C++ thread-safe averaging

Question 1

Although having very little C++ experience, I was tasked to implement several statistics objects that are safe to be asynchronous accessed by different threads, that collect data in relatively small memory caches and do the math when asked. Many of those I need to write are based on averaging, so help me by inspecting basic averaging class. I just hope to avoid any strategic errors in design of my cargo-cult code-gluing efforts.

#include <mutex>
template <typename T, int N> class Average {
 T data[N];
 int head;
 double avg;
 int itr;
 int counter;
 std::mutex _mutex;
public:
Average() : head(0), avg(0.), itr(0), counter(0) {
};
void empty() {
 std::unique_lock<std::mutex> lock(this->_mutex);
 head = 0;
 avg = 0.;
 itr = 0;
 counter = 0;
}
int count() {
 std::unique_lock<std::mutex> lock(this->_mutex);
 return counter;
}
void push(T value) {
 std::unique_lock<std::mutex> lock(this->_mutex);
 counter++;
 data [head] = value;
 double tmp = 0.;
 if (++head == N) {
 head = 0;
 for (int i = 0; i < N; i++) {
 tmp = tmp + data[i];
 }
 tmp = tmp / N;
 avg = (avg * itr) + tmp;
 itr += 1;
 avg = avg / itr;
 }
}
double average() {
 std::unique_lock<std::mutex> lock(this->_mutex);
 double tmp = 0.;
 if (head == 0){
 if (itr == 0) return 0.0;
 return avg;
 }
 for (int i = 0; i < head; i++) {
 tmp = tmp + data[i];
 }
 if (itr == 0) return tmp / head;
 tmp = tmp/N;
 return ((avg * itr) + tmp) / ((double)itr + (double)head/(double)N);
 }
};

As an usage example, by extending the Average class, I implemented a RunningAverage class which averages only let say last N pushed values.
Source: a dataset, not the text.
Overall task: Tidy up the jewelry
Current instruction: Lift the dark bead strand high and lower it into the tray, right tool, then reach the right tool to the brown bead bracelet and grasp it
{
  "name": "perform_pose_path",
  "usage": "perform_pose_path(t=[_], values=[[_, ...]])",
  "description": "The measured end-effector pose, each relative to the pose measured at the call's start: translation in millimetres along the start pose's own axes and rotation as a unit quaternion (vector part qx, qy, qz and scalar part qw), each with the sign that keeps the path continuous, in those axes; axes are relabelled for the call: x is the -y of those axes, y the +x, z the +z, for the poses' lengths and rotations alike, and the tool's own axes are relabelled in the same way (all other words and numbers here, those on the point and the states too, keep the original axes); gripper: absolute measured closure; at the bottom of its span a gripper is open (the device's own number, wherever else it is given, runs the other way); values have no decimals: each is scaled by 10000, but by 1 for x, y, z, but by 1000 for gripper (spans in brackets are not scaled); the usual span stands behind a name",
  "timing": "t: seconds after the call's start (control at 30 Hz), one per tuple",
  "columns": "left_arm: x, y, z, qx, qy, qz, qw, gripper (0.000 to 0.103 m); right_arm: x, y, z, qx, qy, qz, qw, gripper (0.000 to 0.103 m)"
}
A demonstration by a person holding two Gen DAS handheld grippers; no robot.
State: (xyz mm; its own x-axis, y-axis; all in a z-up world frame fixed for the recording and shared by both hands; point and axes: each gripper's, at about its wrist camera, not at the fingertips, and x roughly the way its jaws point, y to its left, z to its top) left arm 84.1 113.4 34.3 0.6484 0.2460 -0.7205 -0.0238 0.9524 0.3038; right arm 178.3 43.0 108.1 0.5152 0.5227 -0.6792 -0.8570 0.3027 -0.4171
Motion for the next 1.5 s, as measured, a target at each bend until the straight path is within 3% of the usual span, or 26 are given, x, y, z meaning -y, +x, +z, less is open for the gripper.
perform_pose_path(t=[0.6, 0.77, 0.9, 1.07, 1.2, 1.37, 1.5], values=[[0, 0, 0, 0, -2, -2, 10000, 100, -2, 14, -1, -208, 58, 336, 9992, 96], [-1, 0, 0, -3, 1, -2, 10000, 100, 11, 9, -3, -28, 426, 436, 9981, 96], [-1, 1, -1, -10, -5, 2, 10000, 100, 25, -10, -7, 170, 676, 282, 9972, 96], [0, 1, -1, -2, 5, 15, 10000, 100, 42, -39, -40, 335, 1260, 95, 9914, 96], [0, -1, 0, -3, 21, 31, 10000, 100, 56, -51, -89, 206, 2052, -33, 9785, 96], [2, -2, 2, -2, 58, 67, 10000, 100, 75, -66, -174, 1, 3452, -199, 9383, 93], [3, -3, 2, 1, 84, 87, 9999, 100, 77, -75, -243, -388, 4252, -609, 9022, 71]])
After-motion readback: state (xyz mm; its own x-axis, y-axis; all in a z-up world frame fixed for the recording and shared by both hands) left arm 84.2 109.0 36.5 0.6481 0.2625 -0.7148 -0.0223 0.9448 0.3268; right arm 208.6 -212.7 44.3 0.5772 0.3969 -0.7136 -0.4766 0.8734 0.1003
I got a worker pool that perform Monte Carlo simulation where it is preferred to maintain step acceptance rate 0.5+/-0.1 and when rate falls outside, I adjust model parameters. So I got something like:

#define ACCEPT_STEP 1
#define DECLINE_STEP 0
RunningAverage <float, ACC_BUFFER_LEN> global_acceptance_rate;

and thread do something like:

global_acceptance_rate.push(ACCEPT_STEP); // or
global_acceptance_rate.push(DECLINE_STEP);

So this allows me to dynamically control simulation.

Question 2

Could you add an example of how to use it?

Question 3

I’m not experienced with asynchronous access. What is the purpose of the mutex in count()? It doesn’t modify anything. Is it dangerous to read a variable while it is being updated elsewhere? I’m just curious...

Question 4

@CrisLuengo: Technically, on some platforms you might be able to read a partially updated value (e.g. bytes 1 and 2 of an int32_t have been updated, bytes 3 and 4 haven't yet), which could cause problems. The std::unique_lock would prevent that from happening. (It isn't an issue for int on x86 platforms, but that cannot be generalized to all platforms.)

Question 5

Code

Prefer std::array over plain C-style arrays. It has more normal copy / assignment semantics (which admittedly isn't relevant here), but also allows you to access the size directly from the array.
Naming:
- head is usually used for the first populated element (of a list, for example). In this case it refers to the first empty space instead, so next might be a more appropriate name.
- avg, itr: prefer full names over abbreviations.
- _mutex: the underscore prefix is usually used to denote a member, but this is the only member that has one?
- sum would be a better name than tmp. It's also better to declare variables as close as possible to the point of use.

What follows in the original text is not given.